Erguendo-se num derradeiro esforço em que reuniu todas as suas faculdades:

- Monte-Cristo! Não se esqueça de Monte-Cristo! E voltou a cair na cama.

A crise foi terrível: membros contorcidos, pálpebras inchadas, uma espuma ensanguentada, um corpo sem movimentos, foi tudo o que restou naquele leito de dor em vez do ser inteligente que nele se deitara pouco antes.

Dantès pegou na candeia e colocou-a à cabeceira da cama, numa pedra saliente e donde a sua luz trémula iluminava com um reflexo estranho e fantástico aquele rosto descomposto e aquele corpo inerte e rígido.

Com os olhos fixos, esperou intrepidamente o momento de administrar o remédio salvador.

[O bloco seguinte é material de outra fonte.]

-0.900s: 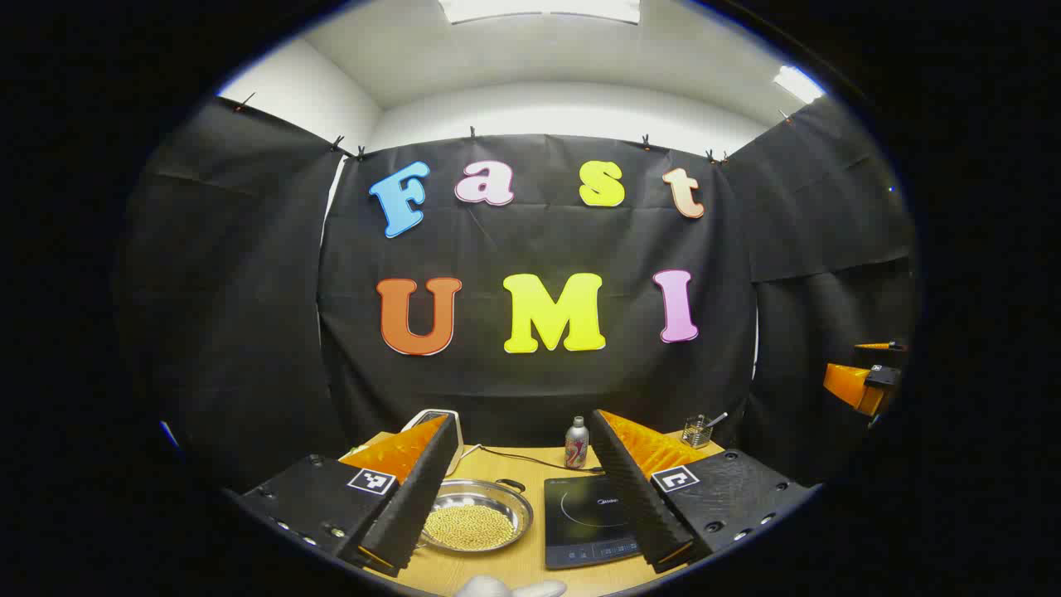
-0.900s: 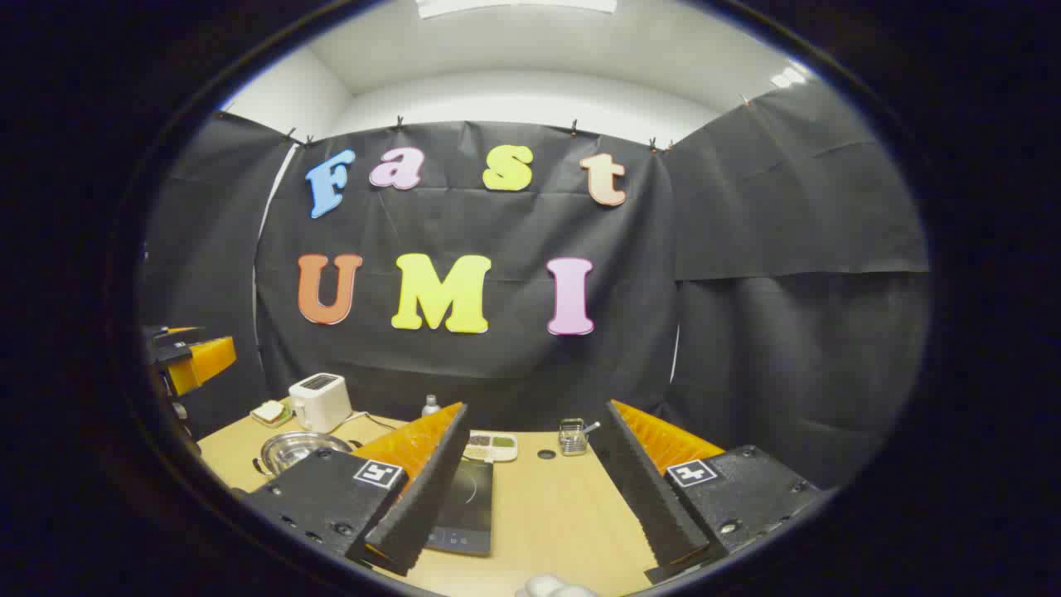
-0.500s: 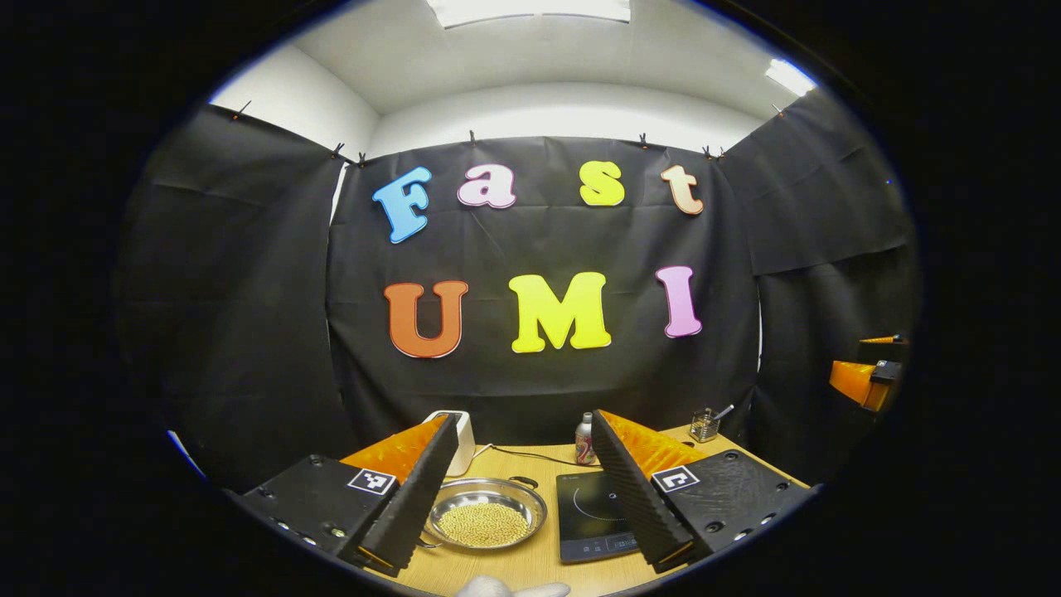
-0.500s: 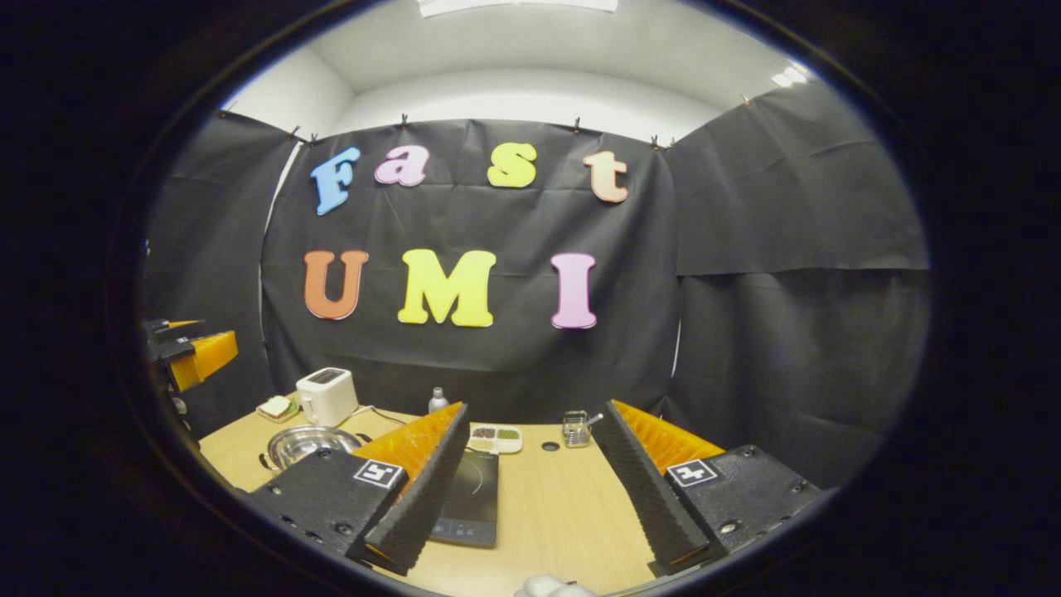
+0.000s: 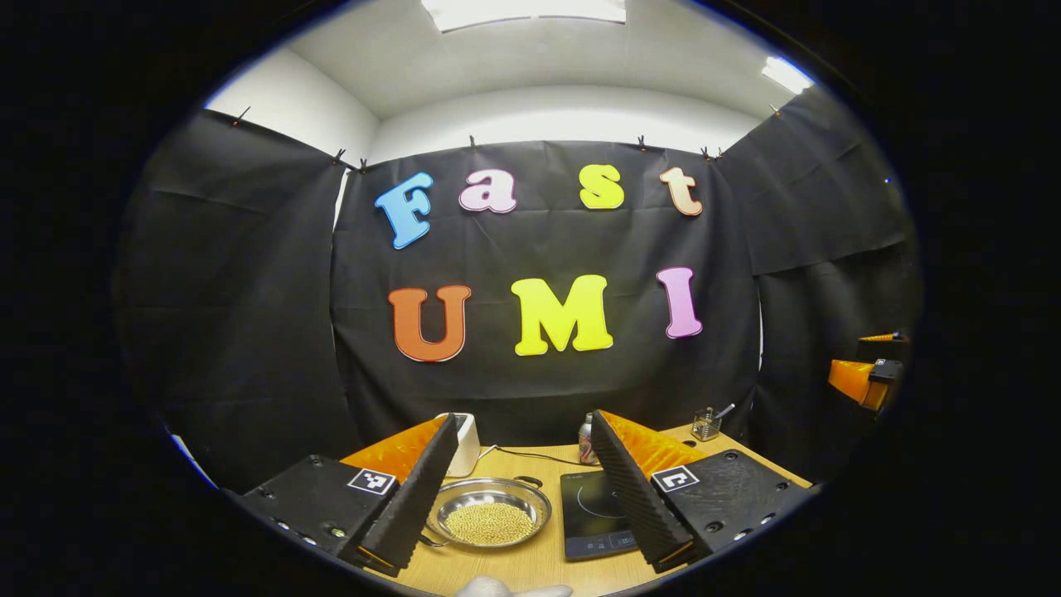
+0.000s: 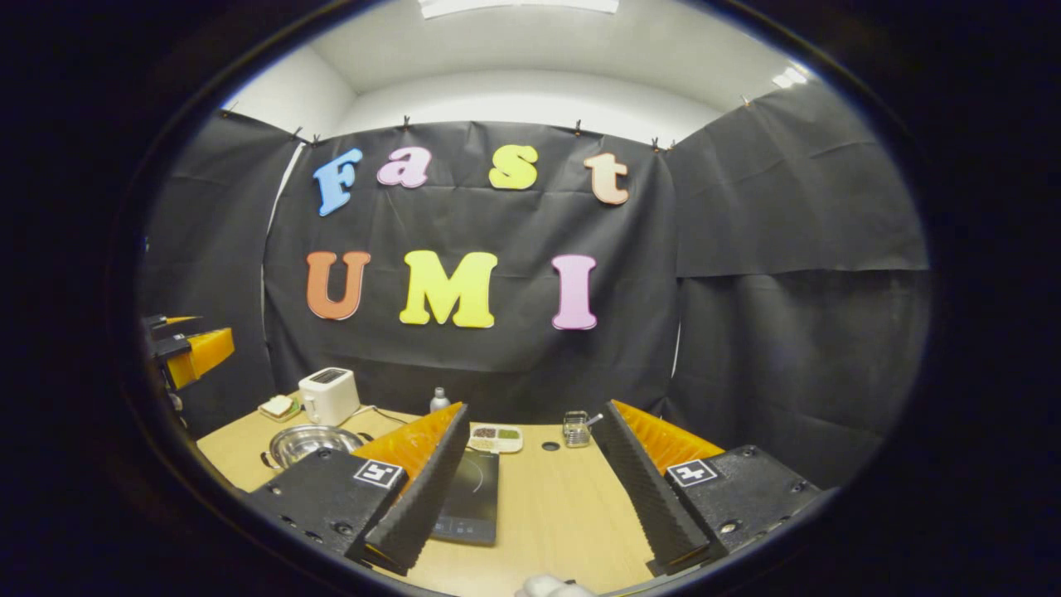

Quando julgou chegado esse momento, pegou na faca, descerrou os dentes do abade, que ofereceram menos resistência do que da primeira vez, contou uma após outra dez gotas e esperou. O frasco continha ainda pouco mais ou menos o dobro do que deitara.

Esperou dez minutos, um quarto de hora, meia hora e nada mexeu. Trémulo, com os cabelos eriçados e a testa gelada de suor, contava os segundos pelas pulsações do seu coração.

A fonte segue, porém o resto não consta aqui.